◆ Exercise aim ◆
Produce a word-for-word restatement of the lines from the line with "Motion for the" to the end of the listing below, inclusive.

(Data segment begins)

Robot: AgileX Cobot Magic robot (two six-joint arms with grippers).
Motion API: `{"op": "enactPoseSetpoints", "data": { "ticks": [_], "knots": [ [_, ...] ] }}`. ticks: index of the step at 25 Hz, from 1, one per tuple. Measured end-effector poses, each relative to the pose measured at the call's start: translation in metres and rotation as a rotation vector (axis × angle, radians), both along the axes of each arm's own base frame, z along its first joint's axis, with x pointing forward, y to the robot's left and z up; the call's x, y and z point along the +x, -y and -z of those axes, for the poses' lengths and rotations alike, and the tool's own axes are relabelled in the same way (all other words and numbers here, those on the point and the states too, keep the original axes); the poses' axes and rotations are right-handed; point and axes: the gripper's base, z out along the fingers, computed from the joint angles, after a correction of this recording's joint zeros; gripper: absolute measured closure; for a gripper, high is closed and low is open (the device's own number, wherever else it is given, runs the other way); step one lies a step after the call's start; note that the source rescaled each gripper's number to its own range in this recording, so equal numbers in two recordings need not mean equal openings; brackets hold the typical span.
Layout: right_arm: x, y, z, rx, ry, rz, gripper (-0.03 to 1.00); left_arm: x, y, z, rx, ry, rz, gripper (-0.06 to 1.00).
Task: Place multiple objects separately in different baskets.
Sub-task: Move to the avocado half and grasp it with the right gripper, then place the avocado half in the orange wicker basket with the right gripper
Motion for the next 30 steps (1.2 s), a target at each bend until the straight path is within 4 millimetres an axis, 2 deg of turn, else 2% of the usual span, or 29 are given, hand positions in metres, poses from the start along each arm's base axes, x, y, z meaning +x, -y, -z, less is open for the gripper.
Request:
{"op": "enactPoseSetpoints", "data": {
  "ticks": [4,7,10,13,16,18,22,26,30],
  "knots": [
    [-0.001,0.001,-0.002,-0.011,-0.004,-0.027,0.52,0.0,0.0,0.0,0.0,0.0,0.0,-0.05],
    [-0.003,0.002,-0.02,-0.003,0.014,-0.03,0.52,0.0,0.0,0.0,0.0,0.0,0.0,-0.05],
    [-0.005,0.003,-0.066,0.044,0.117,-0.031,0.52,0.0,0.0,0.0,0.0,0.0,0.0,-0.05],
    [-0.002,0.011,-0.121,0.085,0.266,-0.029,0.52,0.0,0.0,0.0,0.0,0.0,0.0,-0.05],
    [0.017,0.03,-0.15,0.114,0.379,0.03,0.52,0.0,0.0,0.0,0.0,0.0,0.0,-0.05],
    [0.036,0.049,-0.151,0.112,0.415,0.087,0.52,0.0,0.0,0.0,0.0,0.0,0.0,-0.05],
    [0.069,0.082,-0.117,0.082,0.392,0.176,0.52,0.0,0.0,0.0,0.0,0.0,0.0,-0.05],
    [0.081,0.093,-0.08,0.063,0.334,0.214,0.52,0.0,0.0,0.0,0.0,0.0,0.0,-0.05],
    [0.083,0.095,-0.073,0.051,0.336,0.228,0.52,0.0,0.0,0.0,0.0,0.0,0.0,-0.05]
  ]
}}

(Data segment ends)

◆ Solution ◆
Motion for the next 30 steps (1.2 s), a target at each bend until the straight path is within 4 millimetres an axis, 2 deg of turn, else 2% of the usual span, or 29 are given, hand positions in metres, poses from the start along each arm's base axes, x, y, z meaning +x, -y, -z, less is open for the gripper.
Request:
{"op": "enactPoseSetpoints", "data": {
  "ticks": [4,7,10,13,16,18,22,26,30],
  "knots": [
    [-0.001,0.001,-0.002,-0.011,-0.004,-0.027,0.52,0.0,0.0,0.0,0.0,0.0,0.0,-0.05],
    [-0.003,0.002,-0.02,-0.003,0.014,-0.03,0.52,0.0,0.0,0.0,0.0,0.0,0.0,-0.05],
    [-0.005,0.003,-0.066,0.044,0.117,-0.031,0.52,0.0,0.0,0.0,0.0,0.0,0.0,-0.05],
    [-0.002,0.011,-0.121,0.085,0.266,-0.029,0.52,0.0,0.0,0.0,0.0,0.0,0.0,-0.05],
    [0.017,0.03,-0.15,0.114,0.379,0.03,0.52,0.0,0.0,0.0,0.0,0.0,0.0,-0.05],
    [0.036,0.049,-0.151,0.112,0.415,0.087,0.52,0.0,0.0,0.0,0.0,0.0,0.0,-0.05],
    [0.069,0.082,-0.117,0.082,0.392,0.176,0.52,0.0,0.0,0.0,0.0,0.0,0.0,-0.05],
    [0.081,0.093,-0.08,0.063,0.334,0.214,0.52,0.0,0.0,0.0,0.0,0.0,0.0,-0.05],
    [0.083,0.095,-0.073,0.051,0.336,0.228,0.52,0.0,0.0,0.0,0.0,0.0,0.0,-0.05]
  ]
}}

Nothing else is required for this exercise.